Segment Start: Dataset content

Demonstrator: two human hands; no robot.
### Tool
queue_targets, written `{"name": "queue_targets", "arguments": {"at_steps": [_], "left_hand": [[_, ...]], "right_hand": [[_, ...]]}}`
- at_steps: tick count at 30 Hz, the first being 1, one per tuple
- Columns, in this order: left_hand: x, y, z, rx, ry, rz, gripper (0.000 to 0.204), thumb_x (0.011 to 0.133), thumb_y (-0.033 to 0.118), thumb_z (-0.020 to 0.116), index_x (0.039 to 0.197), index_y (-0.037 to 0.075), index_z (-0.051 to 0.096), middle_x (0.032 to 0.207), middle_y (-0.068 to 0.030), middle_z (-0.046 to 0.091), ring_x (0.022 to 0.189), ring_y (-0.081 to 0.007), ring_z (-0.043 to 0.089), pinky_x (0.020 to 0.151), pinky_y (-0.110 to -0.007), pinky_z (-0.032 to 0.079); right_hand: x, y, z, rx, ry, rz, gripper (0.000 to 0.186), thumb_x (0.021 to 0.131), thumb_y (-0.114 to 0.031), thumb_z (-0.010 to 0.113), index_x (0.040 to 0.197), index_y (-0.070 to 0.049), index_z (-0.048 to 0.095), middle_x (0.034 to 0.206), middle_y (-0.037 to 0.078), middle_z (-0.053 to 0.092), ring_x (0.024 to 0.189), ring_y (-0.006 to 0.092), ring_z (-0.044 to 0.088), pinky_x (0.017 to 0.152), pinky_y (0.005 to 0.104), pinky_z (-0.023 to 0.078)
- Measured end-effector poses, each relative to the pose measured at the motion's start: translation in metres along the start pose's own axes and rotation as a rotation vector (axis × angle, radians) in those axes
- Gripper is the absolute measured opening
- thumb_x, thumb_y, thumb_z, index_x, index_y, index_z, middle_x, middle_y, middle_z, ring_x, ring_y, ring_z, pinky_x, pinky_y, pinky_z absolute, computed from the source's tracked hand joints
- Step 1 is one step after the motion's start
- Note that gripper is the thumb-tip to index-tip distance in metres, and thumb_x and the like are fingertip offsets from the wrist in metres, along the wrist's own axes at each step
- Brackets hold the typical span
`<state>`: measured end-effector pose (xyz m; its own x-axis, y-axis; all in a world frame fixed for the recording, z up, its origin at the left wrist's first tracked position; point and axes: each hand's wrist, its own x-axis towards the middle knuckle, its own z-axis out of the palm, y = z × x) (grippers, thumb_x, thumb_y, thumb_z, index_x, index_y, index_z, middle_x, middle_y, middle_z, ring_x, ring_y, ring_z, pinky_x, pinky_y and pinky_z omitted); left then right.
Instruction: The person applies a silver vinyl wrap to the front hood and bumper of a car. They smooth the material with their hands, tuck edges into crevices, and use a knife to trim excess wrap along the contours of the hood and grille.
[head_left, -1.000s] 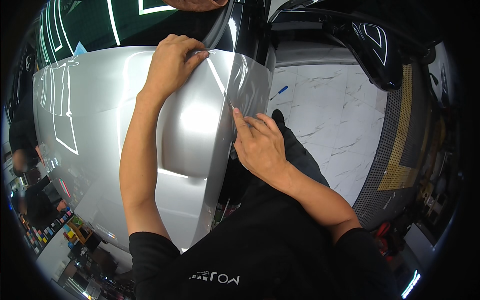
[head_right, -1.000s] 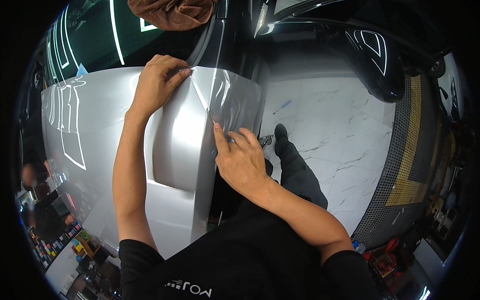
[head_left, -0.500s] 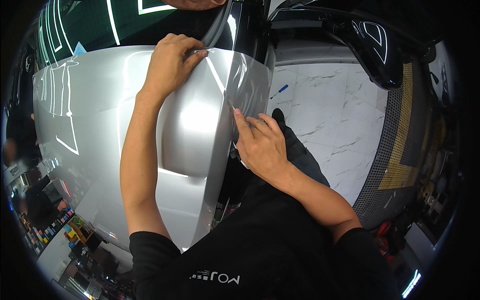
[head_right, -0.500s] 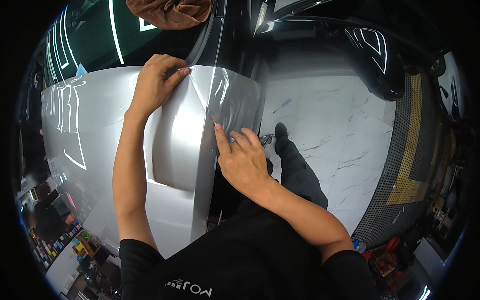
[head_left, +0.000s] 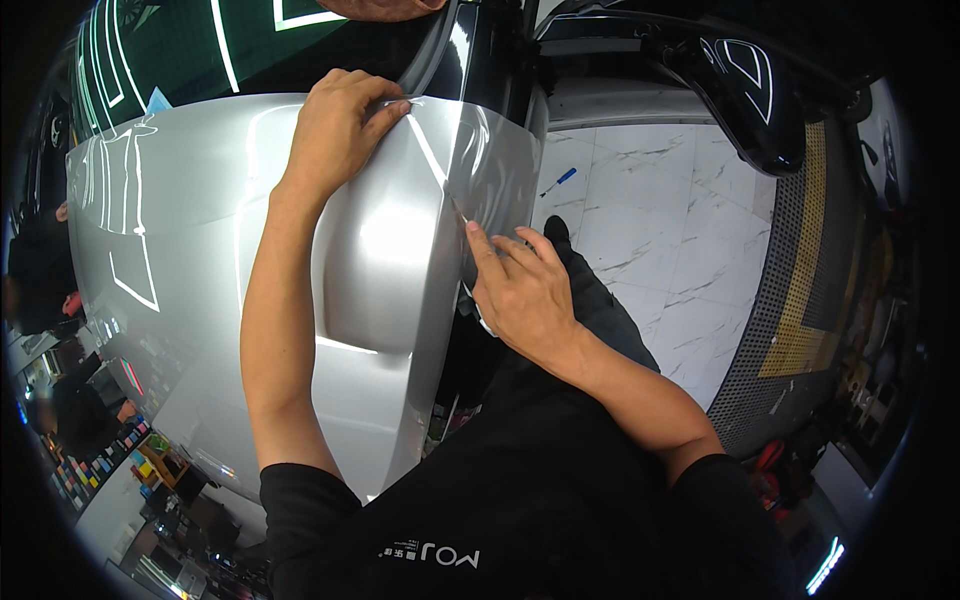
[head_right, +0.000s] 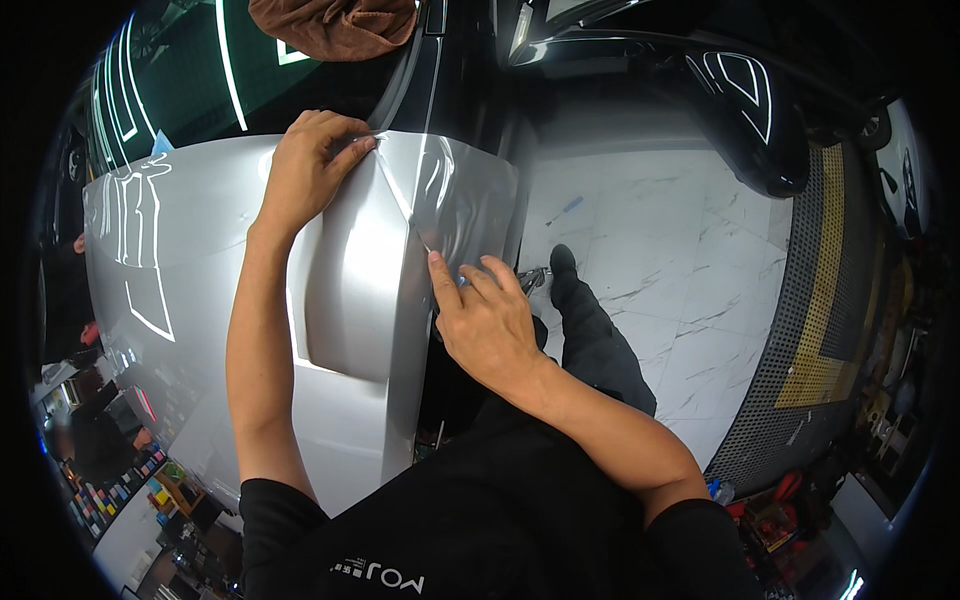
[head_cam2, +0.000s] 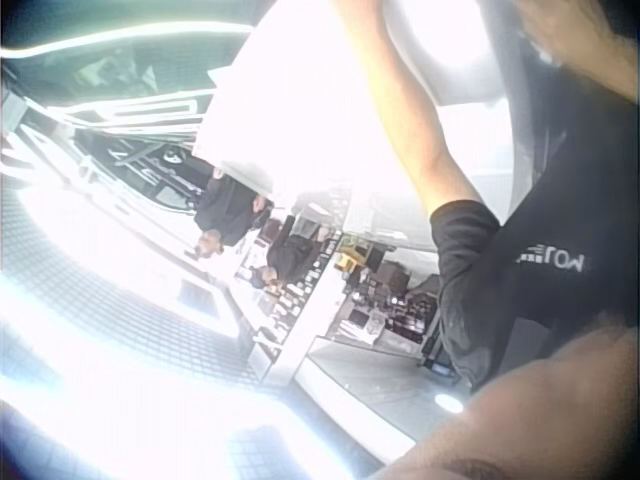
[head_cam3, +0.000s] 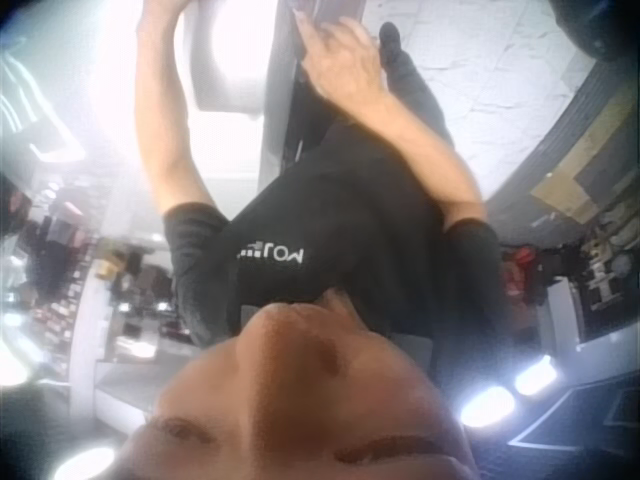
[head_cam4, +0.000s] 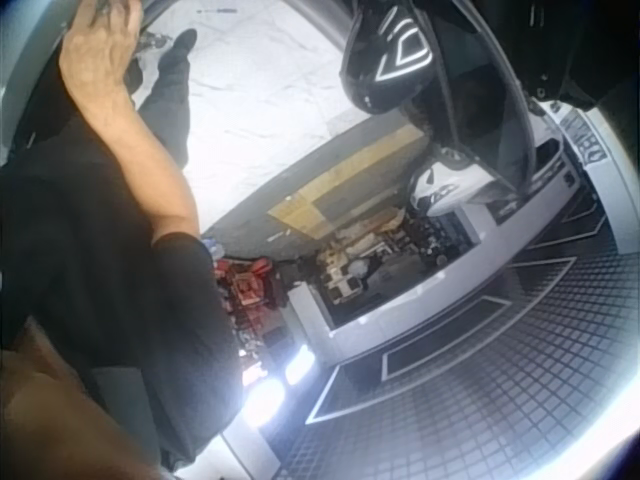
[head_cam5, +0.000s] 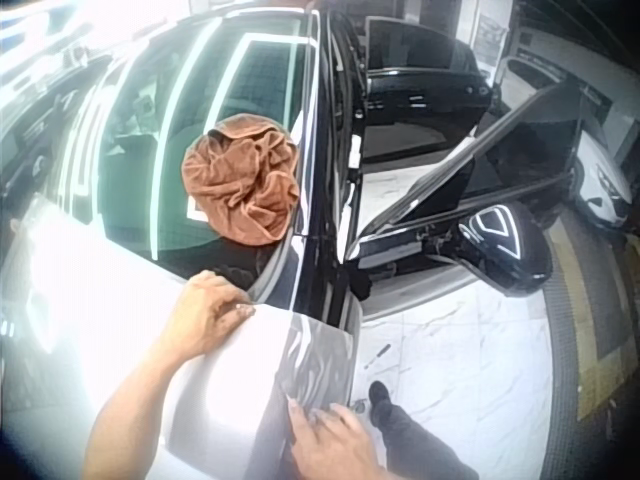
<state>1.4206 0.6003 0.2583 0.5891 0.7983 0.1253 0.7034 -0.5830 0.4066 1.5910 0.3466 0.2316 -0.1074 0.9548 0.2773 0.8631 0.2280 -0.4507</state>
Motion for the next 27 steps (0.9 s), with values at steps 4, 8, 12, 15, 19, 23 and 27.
{"name": "queue_targets", "arguments": {"at_steps": [4, 8, 12, 15, 19, 23, 27], "left_hand": [[-0.006, 0.004, -0.003, 0.057, 0.116, 0.092, 0.026, 0.101, 0.025, 0.082, 0.12, 0.007, 0.083, 0.113, -0.0085, 0.079, 0.107, -0.0283, 0.068, 0.096, -0.042, 0.056], [-0.035, 0.026, -0.006, 0.093, 0.29, 0.009, 0.027, 0.102, 0.021, 0.082, 0.125, 0.007, 0.081, 0.126, -0.0124, 0.077, 0.121, -0.0314, 0.07, 0.104, -0.043, 0.057], [-0.108, 0.081, 0.011, -0.094, 0.476, -0.201, 0.019, 0.1, 0.013, 0.083, 0.116, 0.003, 0.079, 0.114, -0.0149, 0.078, 0.104, -0.0328, 0.075, 0.093, -0.04, 0.059], [-0.183, 0.154, 0.053, -0.32, 0.442, -0.529, 0.019, 0.101, 0.012, 0.079, 0.115, 0.001, 0.075, 0.111, -0.0173, 0.076, 0.102, -0.0369, 0.073, 0.093, -0.045, 0.058], [-0.237, 0.229, 0.097, -0.26, 0.493, -0.645, 0.038, 0.1, 0.012, 0.081, 0.132, -0.003, 0.067, 0.128, -0.0202, 0.071, 0.119, -0.042, 0.067, 0.104, -0.048, 0.053], [-0.234, 0.253, 0.126, -0.367, 0.482, -0.892, 0.046, 0.103, 0.018, 0.079, 0.139, -0.005, 0.063, 0.128, -0.0211, 0.071, 0.12, -0.0404, 0.067, 0.104, -0.048, 0.054], [-0.217, 0.233, 0.175, -0.351, 0.473, -1.043, 0.041, 0.106, 0.022, 0.076, 0.136, -0.005, 0.064, 0.105, -0.0173, 0.077, 0.093, -0.0301, 0.076, 0.083, -0.043, 0.059]], "right_hand": [[-0.006, -0.001, -0.017, 0.155, 0.028, 0.051, 0.061, 0.092, -0.002, 0.073, 0.15, 0.008, 0.062, 0.088, 0.015, 0.077, 0.096, 0.0308, 0.078, 0.108, 0.05, 0.055], [-0.025, 0.016, -0.039, 0.516, -0.047, 0.463, 0.044, 0.097, -0.001, 0.07, 0.14, 0.004, 0.065, 0.091, 0.015, 0.077, 0.09, 0.028, 0.078, 0.095, 0.0411, 0.06], [-0.067, 0.07, 0.019, 0.838, 0.074, 0.777, 0.022, 0.102, -0.007, 0.07, 0.122, 0.001, 0.068, 0.095, 0.01, 0.076, 0.074, 0.0183, 0.067, 0.071, 0.0336, 0.055], [-0.065, 0.09, 0.021, 0.808, 0.005, 0.884, 0.025, 0.1, -0.013, 0.076, 0.119, 0.002, 0.07, 0.097, 0.006, 0.075, 0.069, 0.0135, 0.058, 0.067, 0.032, 0.051], [-0.027, 0.108, 0.009, 0.724, 0.042, 0.76, 0.031, 0.095, -0.02, 0.083, 0.116, 0.002, 0.074, 0.096, 0.004, 0.076, 0.067, 0.0109, 0.055, 0.068, 0.0317, 0.051], [-0.016, 0.118, 0.026, 0.734, -0.02, 0.667, 0.035, 0.096, -0.025, 0.086, 0.117, 0.001, 0.078, 0.1, 0.007, 0.082, 0.079, 0.0169, 0.069, 0.077, 0.0339, 0.056], [-0.027, 0.108, 0.017, 0.85, -0.197, 0.657, 0.035, 0.097, -0.028, 0.086, 0.114, 0.002, 0.079, 0.101, 0.01, 0.083, 0.081, 0.0147, 0.069, 0.077, 0.0326, 0.055]]}}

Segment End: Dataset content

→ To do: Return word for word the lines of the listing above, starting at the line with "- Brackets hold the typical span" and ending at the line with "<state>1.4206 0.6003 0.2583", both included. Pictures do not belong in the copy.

→ Reply:
- Brackets hold the typical span
`<state>`: measured end-effector pose (xyz m; its own x-axis, y-axis; all in a world frame fixed for the recording, z up, its origin at the left wrist's first tracked position; point and axes: each hand's wrist, its own x-axis towards the middle knuckle, its own z-axis out of the palm, y = z × x) (grippers, thumb_x, thumb_y, thumb_z, index_x, index_y, index_z, middle_x, middle_y, middle_z, ring_x, ring_y, ring_z, pinky_x, pinky_y and pinky_z omitted); left then right.
Instruction: The person applies a silver vinyl wrap to the front hood and bumper of a car. They smooth the material with their hands, tuck edges into crevices, and use a knife to trim excess wrap along the contours of the hood and grille.
[head_left, -1.000s] 
[head_right, -1.000s] 
[head_left, -0.500s] 
[head_right, -0.500s] 
[head_left, +0.000s] 
[head_right, +0.000s] 
[head_cam2, +0.000s] 
[head_cam3, +0.000s] 
[head_cam4, +0.000s] 
[head_cam5, +0.000s] 
<state>1.4206 0.6003 0.2583 0.5891 0.7983 0.1253 0.7034 -0.5830 0.4066 1.5910 0.3466 0.2316 -0.1074 0.9548 0.2773 0.8631 0.2280 -0.4507</state>

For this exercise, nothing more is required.